True enough. That can be said about any psychiatric disorder. No one can prove depression is low serotonin, and even if they could, they can't even measure it accurately without doing a spinal tap or a brain biopsy. Same with other disorders. They are all theories that are the best we have at this time, better than nothing, but cannot be replicated reliably over and over...which makes them non-facts.

Same with the meds. If one is to include the failed studies that were not presented to FDA for med approval, the so-called response rates would be considerably lower than they appear. Not to mention the cherry-picked patients when meds are studied. On and on. Don't get me going on that topic.

What I am saying is, it is made to sound like everything we deal with here in the psychiatry world is well studied and proven. None of it is. Sure, millions of hours and dollars are indeed spent, but the results are not much more clear now than 50 years ago.

All that said, Jereon has already valiantly patiently been through the best of the best that our science and studies shave to offer. Now being considered are weird "unproven" things like Memantine and other oddball approaches. One of them could be a miracle I have no doubt. But none are well studied, even years later, none are proven, and none are commonplace.

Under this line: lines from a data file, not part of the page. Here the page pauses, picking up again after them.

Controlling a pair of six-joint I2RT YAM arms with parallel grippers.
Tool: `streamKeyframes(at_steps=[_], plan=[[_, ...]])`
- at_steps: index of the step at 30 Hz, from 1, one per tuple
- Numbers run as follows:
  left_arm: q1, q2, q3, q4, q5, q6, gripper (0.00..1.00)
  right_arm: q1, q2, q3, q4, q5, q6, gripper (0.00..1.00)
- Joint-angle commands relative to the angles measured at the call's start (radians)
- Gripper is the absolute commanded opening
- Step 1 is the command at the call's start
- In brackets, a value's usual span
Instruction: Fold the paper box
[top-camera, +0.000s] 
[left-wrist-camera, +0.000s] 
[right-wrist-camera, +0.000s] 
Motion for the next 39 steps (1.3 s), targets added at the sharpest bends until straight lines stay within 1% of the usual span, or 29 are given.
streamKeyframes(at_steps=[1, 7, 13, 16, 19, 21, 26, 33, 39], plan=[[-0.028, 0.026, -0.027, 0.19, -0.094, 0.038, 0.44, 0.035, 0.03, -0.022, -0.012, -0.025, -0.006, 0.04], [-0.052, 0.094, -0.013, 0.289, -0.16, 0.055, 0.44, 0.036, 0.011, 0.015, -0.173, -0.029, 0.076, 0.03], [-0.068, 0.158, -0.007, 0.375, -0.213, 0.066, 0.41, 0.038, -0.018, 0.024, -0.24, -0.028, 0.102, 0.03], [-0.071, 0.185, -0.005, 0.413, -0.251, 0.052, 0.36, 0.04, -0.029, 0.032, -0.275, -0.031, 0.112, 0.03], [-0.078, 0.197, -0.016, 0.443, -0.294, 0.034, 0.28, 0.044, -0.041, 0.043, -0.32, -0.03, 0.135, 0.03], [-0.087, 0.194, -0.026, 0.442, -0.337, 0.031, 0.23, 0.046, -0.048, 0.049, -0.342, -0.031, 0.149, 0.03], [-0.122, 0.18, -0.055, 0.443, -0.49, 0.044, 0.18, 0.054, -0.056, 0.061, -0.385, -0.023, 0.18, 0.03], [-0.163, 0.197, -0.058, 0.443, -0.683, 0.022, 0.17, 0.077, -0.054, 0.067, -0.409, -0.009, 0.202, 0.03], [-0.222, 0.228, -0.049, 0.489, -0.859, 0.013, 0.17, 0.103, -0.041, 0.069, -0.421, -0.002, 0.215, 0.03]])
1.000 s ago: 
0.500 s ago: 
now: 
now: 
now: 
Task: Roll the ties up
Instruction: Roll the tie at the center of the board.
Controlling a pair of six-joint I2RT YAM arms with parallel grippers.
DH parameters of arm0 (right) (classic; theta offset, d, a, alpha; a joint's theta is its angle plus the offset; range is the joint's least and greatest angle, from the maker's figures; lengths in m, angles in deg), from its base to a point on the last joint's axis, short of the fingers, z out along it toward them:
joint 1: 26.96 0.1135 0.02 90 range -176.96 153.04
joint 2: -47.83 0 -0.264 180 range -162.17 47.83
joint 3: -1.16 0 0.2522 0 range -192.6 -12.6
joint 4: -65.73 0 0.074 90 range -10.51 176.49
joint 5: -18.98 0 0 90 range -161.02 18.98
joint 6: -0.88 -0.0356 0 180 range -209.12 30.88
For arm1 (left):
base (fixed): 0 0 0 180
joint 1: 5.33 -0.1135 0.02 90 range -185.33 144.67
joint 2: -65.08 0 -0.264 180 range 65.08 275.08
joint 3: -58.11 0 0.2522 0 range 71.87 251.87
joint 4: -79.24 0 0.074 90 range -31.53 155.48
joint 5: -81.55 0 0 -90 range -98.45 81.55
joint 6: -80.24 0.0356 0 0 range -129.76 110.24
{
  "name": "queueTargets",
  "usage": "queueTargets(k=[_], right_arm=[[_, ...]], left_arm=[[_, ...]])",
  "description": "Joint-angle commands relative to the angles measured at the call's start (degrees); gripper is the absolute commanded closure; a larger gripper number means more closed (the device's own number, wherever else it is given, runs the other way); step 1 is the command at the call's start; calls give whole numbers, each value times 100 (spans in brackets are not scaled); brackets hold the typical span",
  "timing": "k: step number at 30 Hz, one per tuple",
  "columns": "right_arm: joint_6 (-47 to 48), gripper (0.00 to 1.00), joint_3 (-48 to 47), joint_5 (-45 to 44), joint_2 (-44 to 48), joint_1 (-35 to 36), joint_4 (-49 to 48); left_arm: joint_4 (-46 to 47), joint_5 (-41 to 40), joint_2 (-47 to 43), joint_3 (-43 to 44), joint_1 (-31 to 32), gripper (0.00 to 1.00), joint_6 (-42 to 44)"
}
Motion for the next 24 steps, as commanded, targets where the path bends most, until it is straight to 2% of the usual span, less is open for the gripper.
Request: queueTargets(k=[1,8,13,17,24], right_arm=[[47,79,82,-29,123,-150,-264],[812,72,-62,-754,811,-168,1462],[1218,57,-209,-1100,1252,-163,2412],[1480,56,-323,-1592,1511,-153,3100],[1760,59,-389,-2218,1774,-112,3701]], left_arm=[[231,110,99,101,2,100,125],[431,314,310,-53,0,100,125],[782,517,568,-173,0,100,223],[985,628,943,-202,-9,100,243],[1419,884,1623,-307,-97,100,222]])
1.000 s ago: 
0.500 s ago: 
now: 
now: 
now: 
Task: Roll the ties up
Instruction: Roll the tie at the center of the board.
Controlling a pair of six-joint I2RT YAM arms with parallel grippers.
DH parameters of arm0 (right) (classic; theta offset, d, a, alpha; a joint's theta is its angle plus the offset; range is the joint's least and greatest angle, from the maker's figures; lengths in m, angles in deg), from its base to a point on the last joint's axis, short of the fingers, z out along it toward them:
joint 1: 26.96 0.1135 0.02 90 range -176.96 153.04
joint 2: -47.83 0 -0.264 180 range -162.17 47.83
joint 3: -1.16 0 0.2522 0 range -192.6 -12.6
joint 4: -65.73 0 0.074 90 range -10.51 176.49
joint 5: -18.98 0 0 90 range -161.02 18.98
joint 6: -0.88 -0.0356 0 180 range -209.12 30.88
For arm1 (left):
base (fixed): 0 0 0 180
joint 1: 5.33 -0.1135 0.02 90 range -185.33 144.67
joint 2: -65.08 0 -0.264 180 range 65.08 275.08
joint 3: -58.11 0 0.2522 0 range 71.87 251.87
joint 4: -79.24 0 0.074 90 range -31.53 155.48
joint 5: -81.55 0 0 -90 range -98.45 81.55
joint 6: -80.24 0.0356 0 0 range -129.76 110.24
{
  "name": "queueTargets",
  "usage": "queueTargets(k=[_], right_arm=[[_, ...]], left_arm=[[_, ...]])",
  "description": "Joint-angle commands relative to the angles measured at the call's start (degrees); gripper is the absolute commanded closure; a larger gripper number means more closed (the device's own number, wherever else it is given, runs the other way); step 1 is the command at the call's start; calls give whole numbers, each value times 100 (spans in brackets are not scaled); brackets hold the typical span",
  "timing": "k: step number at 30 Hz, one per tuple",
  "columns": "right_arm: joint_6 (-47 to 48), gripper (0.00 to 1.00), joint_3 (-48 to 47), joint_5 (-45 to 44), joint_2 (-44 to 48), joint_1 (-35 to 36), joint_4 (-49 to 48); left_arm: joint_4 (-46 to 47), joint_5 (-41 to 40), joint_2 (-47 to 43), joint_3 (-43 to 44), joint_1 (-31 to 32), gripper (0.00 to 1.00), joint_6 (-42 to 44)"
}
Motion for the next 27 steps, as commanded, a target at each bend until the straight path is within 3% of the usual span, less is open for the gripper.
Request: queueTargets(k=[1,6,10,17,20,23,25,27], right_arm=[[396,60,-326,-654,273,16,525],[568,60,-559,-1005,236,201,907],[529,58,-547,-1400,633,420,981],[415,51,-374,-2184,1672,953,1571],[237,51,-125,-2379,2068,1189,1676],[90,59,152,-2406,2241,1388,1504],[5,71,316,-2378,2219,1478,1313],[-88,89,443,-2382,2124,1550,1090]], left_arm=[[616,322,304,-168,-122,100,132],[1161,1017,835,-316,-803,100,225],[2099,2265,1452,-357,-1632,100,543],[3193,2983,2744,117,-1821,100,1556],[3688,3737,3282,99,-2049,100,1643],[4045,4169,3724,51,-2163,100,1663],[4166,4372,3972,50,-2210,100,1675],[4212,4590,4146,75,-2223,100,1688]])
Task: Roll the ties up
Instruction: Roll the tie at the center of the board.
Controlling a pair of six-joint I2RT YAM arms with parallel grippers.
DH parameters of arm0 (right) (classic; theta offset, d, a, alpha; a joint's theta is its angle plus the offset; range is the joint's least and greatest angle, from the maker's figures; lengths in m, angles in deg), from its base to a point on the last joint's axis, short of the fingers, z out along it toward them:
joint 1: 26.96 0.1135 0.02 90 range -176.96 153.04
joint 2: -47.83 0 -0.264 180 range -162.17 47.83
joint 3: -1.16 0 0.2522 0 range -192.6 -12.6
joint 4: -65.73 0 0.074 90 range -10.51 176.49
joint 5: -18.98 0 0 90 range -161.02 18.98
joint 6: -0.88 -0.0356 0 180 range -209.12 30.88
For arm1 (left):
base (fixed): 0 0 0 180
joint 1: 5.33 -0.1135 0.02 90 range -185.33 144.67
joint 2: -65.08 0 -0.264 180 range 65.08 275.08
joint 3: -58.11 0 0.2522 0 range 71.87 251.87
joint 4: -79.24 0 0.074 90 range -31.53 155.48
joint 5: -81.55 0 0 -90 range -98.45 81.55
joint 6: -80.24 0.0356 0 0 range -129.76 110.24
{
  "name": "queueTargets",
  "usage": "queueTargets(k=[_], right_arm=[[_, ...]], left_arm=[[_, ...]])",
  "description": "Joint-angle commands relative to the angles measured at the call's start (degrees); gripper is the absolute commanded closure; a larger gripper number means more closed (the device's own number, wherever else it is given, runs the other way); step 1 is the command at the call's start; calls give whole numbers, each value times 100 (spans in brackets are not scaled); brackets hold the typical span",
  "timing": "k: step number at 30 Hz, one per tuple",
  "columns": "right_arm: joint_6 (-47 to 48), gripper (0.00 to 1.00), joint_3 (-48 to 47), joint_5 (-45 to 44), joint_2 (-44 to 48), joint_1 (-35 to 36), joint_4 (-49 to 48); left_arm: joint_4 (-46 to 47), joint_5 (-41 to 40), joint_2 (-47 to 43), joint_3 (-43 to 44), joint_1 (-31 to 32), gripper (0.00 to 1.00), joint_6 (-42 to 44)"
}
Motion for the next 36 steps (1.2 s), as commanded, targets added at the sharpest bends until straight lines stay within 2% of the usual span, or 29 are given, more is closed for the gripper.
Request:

That's why when it comes to Jereon, I keep my eyes open for the other trees in the forest that we didn't see at first glance. When doing that, I see studies at pubmed where TCAs with antipsychotics worked on people with similar histories and Jereon. I stumble onto things like these observations concerning excess-cortisol, another one about seroquel lowering cortisol, and such, and start putting pieces of a theoretical puzzle together.

Jereon is way past anything that routine or protocol medicine has to offer. When things that are supposed to work don't, I think it is wise to reconsider the diagnosis, and reconsider other angles. The human body is so complicated that anyone who stays voluntarily within a confined pattern of thinking is limiting opportunity.

The observations presented were real. They happened. Doesn't matter if they are controversial, uncommon, or mysterious. They happened. They happened with enough robustness to surprise the clinicians in charge.

All I'm saying is Jereon won't get well on purer antipsychotics. Why? Been there, done that, all of them, combinations, even the gold standards. One at that point has to consider anecdotal cases, pioneering cases, and abstract cases as part of their armament against disease.

 

BB

Posted by Jeroen on April 5, 2009, at 16:45:53

In reply to Re: Jereon.....Check This Out » yxibow, posted by bleauberry on April 5, 2009, at 6:18:47

thanks, ill investigate this

 

BB

Posted by Jeroen on April 5, 2009, at 16:49:05

In reply to Jereon.....Check This Out, posted by bleauberry on April 4, 2009, at 20:23:09

http://74.125.77.132/search?q=cache:6inLxgaLnT0J:www.journals.elsevierhealth.com/periodicals/bps/article/PIIS0006322304010972/fulltext+mifepristone+schizophrenia&cd=2&hl=nl&ct=clnk&gl=be

hi read this, this one had a negative outcome

 

how much mg do i need to take of this?

Posted by Jeroen on April 5, 2009, at 16:50:40

In reply to Jereon.....Check This Out, posted by bleauberry on April 4, 2009, at 20:23:09

how much mg do i need to take of this?

 

Re: how much mg do i need to take of this? » Jeroen

Posted by bleauberry on April 5, 2009, at 17:11:12

In reply to how much mg do i need to take of this?, posted by Jeroen on April 5, 2009, at 16:50:40

> how much mg do i need to take of this?

I actually don't know any more than what you and I have both seen in this thread. It might be possible to print up stuff on the topic, print stuff on the topic of seroquel and cortisol, and present what you find to the doctors. Then ask them to do a cortisol workup on you, preferably with at minimum a morning test and a night test, but better would be 4 tests througout a day. That help determine whether this approach should even be on the table or not.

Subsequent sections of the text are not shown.